• **MATERIAL FOR THIS EXERCISE**
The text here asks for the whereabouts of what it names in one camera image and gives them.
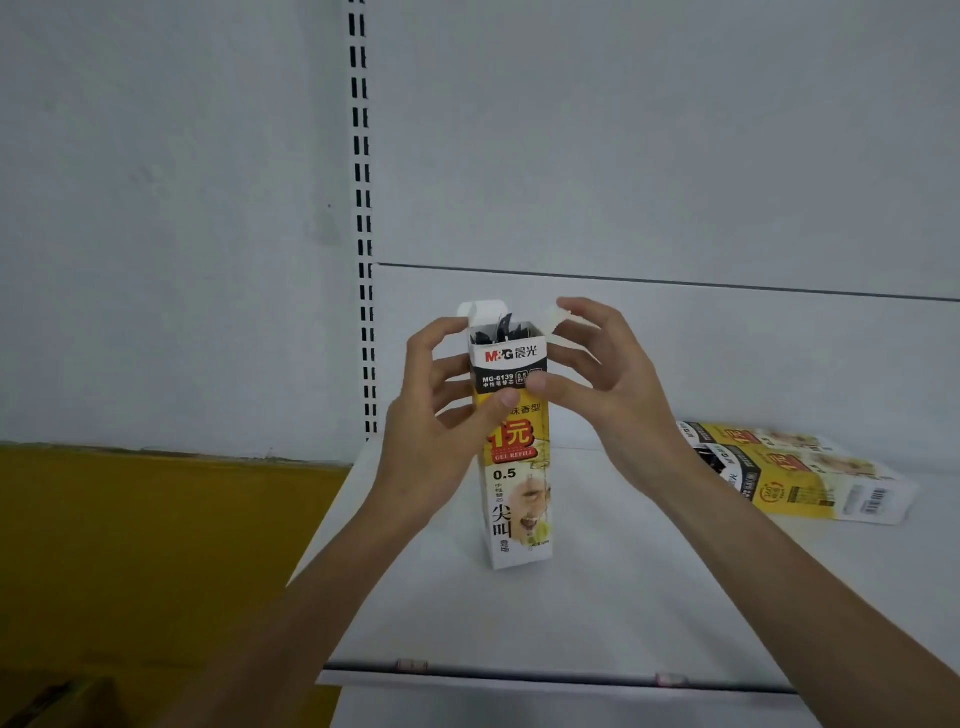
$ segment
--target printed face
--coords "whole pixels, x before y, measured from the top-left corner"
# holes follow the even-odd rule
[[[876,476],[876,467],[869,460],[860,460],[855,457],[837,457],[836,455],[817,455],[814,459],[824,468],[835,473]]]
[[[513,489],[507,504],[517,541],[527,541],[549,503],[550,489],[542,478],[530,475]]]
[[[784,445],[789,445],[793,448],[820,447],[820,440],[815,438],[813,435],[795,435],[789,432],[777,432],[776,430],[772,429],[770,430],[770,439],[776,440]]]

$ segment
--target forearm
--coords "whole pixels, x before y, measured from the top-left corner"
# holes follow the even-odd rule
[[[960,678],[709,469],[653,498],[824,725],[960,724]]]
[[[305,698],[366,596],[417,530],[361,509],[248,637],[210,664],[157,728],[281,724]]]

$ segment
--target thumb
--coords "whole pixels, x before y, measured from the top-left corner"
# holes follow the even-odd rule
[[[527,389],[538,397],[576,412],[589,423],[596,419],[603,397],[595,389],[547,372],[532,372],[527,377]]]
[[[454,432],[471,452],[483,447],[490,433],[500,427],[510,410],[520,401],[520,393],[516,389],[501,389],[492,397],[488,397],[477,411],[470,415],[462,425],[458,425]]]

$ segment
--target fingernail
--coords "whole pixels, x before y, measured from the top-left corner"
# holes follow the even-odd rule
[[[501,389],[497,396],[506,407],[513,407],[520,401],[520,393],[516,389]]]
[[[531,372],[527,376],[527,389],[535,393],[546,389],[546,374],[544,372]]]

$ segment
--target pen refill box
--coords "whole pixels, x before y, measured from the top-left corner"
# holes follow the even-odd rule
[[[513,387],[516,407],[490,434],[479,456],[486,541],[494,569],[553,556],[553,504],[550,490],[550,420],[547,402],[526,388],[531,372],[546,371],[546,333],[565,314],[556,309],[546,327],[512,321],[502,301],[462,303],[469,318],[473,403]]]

--

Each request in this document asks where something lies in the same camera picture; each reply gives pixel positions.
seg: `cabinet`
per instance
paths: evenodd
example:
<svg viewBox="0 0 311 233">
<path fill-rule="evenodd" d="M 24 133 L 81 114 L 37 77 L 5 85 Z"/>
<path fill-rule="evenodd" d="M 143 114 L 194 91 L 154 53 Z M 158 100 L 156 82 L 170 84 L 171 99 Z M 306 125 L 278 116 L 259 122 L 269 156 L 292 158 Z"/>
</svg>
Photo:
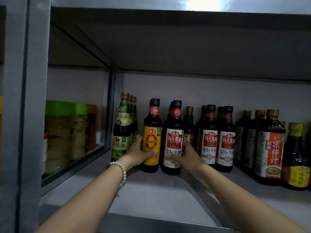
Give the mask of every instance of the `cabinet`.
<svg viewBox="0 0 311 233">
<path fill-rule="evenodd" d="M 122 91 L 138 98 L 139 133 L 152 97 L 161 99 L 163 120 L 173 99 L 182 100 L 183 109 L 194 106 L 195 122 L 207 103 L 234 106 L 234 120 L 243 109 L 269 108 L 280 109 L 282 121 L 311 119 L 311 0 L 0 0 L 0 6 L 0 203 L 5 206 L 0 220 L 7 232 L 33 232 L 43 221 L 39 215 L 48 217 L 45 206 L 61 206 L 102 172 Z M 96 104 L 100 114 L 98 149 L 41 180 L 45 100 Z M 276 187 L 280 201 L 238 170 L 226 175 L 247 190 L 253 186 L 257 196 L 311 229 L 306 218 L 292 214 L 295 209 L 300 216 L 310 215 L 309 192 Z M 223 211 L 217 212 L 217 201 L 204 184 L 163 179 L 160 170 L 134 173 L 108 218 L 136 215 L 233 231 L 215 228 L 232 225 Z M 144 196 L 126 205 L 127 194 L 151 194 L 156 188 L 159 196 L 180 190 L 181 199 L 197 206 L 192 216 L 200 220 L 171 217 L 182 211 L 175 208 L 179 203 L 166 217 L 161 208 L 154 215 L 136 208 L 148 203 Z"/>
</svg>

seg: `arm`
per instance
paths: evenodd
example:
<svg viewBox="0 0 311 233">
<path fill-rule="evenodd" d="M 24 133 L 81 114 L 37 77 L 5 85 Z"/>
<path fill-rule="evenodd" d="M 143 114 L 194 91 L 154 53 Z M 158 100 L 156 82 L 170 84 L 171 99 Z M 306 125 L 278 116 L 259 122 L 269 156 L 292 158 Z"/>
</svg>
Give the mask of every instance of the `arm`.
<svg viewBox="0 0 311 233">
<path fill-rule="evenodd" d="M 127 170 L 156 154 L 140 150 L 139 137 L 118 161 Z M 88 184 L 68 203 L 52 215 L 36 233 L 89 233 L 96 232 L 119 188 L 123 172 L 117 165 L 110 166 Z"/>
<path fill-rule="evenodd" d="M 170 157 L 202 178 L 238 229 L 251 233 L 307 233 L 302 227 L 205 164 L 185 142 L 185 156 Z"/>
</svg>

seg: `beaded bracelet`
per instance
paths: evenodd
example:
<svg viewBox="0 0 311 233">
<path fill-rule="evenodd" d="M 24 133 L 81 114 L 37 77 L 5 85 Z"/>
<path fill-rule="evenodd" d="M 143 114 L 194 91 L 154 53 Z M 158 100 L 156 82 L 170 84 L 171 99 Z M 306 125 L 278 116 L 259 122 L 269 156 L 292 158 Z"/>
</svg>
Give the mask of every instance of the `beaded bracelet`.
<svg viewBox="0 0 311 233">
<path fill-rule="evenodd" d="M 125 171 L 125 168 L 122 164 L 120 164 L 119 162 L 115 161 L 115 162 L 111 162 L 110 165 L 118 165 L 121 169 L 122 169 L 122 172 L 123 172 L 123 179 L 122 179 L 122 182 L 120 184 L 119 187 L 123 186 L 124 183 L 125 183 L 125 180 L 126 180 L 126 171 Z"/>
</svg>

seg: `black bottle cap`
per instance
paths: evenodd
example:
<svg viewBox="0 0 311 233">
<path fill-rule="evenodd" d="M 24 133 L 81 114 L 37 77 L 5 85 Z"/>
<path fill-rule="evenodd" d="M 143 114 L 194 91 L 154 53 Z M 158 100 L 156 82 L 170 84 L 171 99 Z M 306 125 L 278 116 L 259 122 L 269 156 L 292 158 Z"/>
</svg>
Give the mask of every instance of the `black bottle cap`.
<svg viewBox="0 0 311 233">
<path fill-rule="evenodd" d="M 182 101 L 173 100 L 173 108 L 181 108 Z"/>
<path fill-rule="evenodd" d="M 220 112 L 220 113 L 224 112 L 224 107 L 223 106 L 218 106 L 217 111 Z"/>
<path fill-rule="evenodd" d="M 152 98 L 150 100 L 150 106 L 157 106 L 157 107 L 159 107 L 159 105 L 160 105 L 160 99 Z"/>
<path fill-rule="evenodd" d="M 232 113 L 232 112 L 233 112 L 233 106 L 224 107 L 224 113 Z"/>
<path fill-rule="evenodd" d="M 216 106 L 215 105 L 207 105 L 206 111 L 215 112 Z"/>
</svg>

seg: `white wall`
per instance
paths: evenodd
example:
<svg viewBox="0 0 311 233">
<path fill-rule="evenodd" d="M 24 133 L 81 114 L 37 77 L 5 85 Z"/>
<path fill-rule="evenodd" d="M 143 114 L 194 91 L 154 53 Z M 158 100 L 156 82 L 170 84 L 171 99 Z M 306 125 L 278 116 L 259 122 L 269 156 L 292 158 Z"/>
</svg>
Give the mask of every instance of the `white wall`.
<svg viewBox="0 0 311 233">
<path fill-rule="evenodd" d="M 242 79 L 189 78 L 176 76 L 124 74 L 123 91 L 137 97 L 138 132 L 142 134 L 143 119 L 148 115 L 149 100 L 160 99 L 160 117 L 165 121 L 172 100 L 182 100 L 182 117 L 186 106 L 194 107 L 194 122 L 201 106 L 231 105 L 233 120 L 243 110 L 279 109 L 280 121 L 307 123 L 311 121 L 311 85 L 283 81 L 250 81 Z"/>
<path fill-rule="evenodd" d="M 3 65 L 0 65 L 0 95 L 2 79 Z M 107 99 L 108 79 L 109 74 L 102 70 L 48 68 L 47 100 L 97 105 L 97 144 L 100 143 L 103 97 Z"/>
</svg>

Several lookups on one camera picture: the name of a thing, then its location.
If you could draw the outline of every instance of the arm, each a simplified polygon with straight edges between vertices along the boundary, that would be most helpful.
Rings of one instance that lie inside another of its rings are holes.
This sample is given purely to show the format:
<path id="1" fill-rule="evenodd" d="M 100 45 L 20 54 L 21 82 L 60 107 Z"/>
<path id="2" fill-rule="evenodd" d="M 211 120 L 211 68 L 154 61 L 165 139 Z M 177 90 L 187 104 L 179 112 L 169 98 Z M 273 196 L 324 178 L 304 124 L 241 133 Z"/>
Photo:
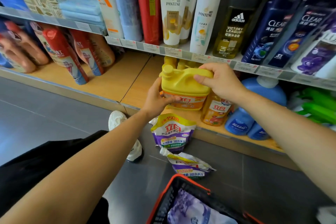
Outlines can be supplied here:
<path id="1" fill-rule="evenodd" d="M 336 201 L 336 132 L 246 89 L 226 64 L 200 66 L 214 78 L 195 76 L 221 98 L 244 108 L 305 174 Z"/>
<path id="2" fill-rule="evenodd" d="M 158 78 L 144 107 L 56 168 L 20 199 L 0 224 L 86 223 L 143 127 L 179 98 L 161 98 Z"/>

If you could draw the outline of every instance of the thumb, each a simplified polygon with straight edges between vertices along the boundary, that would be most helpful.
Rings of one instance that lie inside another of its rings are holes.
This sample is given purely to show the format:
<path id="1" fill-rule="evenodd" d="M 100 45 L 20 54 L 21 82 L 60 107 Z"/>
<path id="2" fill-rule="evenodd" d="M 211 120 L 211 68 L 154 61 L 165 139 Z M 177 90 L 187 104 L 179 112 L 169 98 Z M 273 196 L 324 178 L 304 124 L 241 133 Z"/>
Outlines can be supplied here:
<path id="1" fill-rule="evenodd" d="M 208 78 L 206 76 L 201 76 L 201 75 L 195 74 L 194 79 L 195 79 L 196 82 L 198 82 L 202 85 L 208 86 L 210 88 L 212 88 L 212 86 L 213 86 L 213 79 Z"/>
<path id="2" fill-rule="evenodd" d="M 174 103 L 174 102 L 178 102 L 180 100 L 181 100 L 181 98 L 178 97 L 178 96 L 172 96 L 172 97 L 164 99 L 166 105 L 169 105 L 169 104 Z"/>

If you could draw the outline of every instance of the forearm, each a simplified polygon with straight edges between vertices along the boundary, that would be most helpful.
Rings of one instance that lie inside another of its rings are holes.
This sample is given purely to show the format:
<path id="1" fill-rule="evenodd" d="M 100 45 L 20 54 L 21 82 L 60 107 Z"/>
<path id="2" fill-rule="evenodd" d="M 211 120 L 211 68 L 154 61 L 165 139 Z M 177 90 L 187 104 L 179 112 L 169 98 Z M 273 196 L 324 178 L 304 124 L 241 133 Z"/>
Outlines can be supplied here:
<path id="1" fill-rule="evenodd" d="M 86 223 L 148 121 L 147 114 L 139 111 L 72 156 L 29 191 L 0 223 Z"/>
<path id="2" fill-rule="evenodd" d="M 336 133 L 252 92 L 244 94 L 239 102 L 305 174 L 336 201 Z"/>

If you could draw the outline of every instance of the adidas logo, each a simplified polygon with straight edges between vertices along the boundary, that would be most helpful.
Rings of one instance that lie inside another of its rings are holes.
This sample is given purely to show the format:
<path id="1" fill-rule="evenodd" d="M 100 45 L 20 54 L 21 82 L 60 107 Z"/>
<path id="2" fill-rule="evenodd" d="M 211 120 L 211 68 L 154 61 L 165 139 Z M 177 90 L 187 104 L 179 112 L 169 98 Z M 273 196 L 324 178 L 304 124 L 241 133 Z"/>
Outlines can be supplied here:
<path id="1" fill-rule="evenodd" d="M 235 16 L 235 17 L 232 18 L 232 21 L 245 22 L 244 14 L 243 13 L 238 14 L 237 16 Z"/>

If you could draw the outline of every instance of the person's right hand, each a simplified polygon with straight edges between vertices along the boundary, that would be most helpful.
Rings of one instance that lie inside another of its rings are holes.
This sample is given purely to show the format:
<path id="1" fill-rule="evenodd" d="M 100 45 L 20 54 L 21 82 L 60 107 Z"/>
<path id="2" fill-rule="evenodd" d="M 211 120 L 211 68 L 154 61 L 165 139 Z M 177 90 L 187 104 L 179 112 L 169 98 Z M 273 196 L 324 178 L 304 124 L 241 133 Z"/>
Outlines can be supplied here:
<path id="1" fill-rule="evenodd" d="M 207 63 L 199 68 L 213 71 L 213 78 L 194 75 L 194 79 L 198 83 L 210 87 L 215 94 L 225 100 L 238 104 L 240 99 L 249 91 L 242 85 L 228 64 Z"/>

--

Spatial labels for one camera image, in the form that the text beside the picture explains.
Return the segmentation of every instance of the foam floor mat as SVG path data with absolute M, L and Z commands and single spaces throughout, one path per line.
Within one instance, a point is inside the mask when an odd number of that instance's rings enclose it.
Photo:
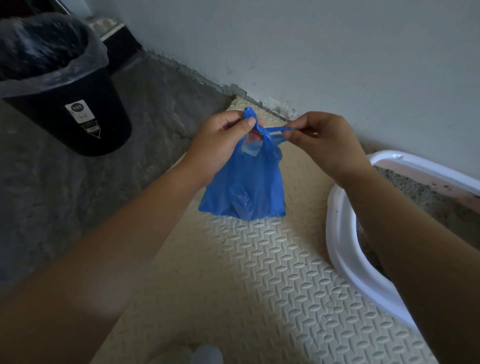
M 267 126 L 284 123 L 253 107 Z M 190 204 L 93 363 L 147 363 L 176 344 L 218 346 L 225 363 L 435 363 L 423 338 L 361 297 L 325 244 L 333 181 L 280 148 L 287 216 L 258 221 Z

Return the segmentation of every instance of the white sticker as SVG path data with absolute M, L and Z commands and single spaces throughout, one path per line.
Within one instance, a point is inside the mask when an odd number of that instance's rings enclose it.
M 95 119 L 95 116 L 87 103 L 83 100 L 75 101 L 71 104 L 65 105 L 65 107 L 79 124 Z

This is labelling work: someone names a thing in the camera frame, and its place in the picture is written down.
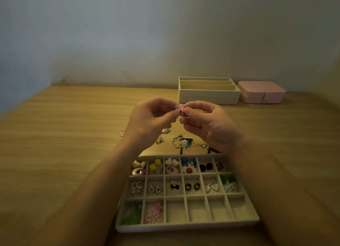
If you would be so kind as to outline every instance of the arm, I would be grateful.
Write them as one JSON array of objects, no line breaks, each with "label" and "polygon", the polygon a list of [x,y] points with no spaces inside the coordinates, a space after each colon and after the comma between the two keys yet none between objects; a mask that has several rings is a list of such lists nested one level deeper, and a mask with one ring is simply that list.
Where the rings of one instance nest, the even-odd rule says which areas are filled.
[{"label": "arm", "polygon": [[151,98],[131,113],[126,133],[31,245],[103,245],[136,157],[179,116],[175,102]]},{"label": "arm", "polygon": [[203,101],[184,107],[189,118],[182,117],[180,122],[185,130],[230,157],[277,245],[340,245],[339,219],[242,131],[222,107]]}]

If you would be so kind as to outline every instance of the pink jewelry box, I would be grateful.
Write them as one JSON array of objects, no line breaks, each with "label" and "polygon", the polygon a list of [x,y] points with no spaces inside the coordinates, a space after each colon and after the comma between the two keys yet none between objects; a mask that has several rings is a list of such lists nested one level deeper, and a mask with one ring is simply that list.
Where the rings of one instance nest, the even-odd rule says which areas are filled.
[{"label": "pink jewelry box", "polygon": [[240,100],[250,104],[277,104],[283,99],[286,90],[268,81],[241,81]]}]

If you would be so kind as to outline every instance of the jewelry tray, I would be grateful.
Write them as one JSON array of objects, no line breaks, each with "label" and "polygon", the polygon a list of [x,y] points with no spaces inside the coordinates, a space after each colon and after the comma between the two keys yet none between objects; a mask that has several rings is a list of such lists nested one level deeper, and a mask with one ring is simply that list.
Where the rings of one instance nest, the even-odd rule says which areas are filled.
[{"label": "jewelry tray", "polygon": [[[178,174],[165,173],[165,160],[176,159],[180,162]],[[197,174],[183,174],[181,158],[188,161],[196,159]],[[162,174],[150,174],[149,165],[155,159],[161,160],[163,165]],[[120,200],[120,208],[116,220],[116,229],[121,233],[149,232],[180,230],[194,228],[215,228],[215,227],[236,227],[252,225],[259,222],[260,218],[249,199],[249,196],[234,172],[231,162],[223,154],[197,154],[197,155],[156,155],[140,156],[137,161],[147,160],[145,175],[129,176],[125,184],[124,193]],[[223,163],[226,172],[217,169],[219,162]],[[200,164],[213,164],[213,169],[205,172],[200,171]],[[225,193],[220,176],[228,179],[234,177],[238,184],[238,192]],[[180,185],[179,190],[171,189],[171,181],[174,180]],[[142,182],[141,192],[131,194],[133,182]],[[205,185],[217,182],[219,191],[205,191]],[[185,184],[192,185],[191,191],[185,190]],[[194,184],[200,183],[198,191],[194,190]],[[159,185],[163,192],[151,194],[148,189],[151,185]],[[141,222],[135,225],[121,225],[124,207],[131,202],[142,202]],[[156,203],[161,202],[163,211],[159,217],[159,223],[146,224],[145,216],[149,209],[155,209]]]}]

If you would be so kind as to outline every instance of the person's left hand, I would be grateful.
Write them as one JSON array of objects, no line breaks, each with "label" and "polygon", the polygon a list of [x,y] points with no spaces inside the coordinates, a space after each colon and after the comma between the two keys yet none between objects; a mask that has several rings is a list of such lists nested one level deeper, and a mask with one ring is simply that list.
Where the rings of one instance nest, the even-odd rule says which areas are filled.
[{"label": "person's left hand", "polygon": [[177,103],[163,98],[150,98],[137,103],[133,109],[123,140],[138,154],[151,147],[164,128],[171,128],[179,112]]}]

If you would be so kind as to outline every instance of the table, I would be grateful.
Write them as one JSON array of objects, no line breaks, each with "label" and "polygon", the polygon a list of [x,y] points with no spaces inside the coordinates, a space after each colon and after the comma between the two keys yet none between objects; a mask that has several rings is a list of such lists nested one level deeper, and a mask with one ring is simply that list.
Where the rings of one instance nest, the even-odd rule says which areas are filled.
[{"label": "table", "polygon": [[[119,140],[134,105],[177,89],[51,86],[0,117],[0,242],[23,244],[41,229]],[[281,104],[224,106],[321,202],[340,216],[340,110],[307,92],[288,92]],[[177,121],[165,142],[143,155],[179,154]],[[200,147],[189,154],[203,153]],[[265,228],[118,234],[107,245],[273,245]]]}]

• **ABOUT THIS EXERCISE**
Retype only the lines above from the one with "The text here" through the one with "--target thumb", exactly and with both ends. Images stay out.

• **TASK RESPONSE**
The text here asks for the whereabouts of what it names in one camera image and gives them.
$ segment
--target printed face
--coords "whole pixels, x before y, measured from the top-left corner"
# holes follow the even-odd rule
[[[876,476],[876,467],[869,460],[860,460],[855,457],[837,457],[836,455],[817,455],[814,459],[824,468],[835,473]]]
[[[513,489],[507,504],[517,541],[527,541],[549,503],[550,489],[542,478],[530,475]]]
[[[784,445],[789,445],[793,448],[820,447],[820,440],[815,438],[813,435],[795,435],[789,432],[777,432],[776,430],[772,429],[770,430],[770,439],[776,440]]]

$ segment
--target forearm
--coords "whole pixels, x before y, measured from the top-left corner"
# holes follow the even-odd rule
[[[960,678],[709,469],[653,498],[824,725],[960,724]]]
[[[305,698],[366,596],[417,530],[361,509],[248,637],[210,664],[157,728],[281,724]]]

$ segment
--target thumb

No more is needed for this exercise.